Why Was Aurora-CCPM Developed?
Aurora-CCPM was developed because the needs of companies involved in the planning and implementation of complex, large-scale manufacturing, turnaround, maintenance, and other operations were not being met by current Critical Chain solutions. Aurora-CCPM has significantly advanced the state-of-the-art in Critical Chain Project Management by expanding the Critical Chain theory to better handle large (multi-thousand) task projects, in addition to other general capabilities. For example, the initial theory of Critical Chain promoted as late as possible scheduling (backward scheduling) for all applications; this is not always practical or desired. However, Aurora-CCPM allows for backward scheduling, forward scheduling, or both (mixed-mode) on a task-by-task basis.
By using sophisticated scheduling software as the underpinning for Critical Chain reasoning, Aurora-CCPM can be applied to projects encompassing thousands of heavily constrained tasks and requiring many different kinds of resources. Giving the Critical Chain method such a solid scheduling basis also allows it to more easily handle complex situations including new tasks being inserted during the actual project execution, as well as other radical changes to the situation.
The underlying Aurora scheduling engine has allowed for up to 50% project duration reduction versus other CCPM products.
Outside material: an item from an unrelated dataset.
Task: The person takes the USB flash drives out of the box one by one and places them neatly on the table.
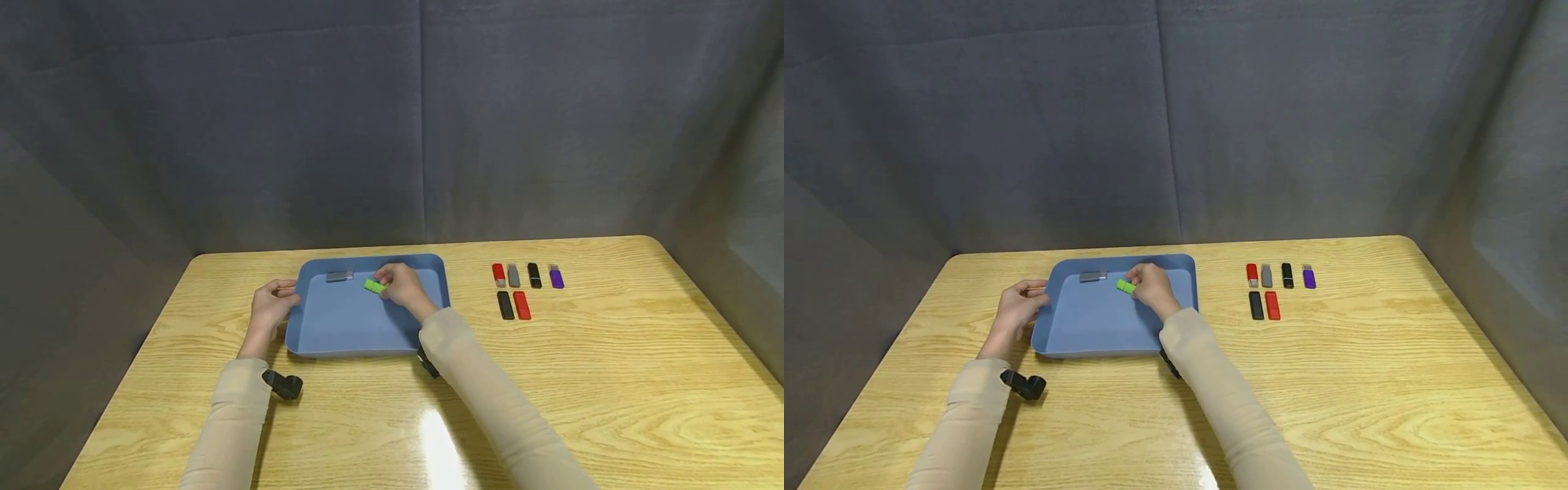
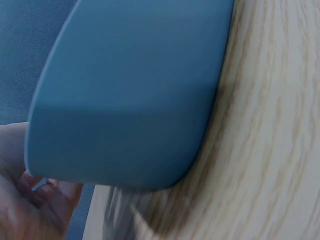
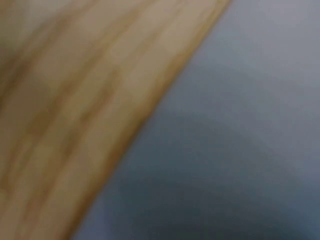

CCPM has the potential to greatly enhance project efficiency, but much of this potential benefit is lost if the project is not being scheduled well. By combining Aurora with CCPM, schedules can be handled in the most efficient manner possible. Traditional scheduling systems use simple algorithms and criteria when selecting the next activity to schedule and when assigning resources and times to each activity. However, schedules generated by these simple and generic decision rules are often far from optimal. To solve complex, mission-critical scheduling problems and predict possible problem areas, organizations often rely on expert human schedulers who use their judgment, experience, and rules of thumb to determine where things should happen, whether they will happen on time, and whether the requested resources are actually available.